#### Assignment:
Word for word, restate the lines of the listing below from the line with "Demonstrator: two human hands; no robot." through the line with "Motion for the", and do not include the pictures.

====

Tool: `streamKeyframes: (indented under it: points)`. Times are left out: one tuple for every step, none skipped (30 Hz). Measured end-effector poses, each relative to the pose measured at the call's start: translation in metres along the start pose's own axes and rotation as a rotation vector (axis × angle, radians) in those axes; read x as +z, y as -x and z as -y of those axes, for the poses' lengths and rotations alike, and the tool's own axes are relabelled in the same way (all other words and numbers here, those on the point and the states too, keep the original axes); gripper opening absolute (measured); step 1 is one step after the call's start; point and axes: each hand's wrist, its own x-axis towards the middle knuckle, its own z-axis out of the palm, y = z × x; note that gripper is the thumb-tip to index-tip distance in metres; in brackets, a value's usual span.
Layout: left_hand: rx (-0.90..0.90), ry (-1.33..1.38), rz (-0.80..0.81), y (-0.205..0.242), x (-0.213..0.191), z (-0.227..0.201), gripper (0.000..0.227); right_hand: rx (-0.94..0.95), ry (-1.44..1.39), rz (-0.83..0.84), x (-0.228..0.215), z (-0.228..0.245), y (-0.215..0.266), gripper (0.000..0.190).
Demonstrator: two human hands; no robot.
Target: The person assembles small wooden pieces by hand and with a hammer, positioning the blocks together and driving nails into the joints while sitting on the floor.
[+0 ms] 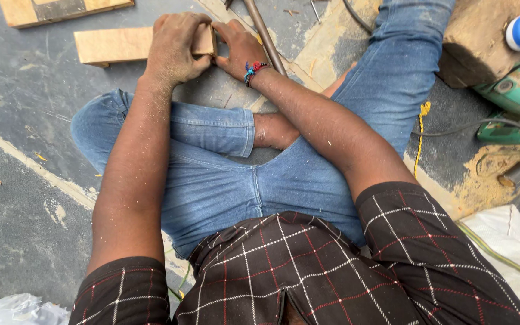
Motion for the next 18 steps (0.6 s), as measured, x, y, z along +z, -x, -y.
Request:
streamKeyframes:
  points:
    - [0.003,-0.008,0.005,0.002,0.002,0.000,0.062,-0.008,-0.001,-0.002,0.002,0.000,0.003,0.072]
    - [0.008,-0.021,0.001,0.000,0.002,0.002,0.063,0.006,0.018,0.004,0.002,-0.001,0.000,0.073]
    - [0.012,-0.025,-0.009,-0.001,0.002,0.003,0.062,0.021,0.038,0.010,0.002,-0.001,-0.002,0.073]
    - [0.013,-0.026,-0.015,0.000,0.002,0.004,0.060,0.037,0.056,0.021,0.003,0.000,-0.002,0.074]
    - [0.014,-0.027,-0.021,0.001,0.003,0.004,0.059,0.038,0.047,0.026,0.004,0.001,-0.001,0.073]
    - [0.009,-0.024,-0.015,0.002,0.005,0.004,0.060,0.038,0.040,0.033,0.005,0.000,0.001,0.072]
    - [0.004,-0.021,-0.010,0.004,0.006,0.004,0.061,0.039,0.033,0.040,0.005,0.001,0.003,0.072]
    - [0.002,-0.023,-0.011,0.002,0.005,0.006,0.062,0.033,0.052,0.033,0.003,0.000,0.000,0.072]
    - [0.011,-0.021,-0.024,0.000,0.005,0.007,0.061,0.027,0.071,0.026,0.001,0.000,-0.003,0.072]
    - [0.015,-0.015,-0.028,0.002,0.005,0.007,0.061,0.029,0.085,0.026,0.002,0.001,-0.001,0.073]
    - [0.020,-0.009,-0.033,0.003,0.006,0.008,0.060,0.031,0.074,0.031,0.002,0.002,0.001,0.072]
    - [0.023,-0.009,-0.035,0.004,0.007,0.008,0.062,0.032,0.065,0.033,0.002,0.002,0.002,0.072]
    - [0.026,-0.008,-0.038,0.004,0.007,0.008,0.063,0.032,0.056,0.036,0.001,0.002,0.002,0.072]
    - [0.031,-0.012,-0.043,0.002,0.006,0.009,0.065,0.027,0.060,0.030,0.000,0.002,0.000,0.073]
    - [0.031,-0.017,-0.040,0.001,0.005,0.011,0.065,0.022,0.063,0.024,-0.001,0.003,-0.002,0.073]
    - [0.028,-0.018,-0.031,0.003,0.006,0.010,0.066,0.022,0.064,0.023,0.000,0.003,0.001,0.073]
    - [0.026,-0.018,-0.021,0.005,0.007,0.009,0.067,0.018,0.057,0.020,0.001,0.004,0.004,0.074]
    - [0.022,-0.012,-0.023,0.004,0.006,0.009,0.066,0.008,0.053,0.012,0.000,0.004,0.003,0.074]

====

#### Your solution:
Demonstrator: two human hands; no robot.
Target: The person assembles small wooden pieces by hand and with a hammer, positioning the blocks together and driving nails into the joints while sitting on the floor.
[+0 ms] 
Motion for the next 18 steps (0.6 s), as measured, x, y, z along +z, -x, -y.

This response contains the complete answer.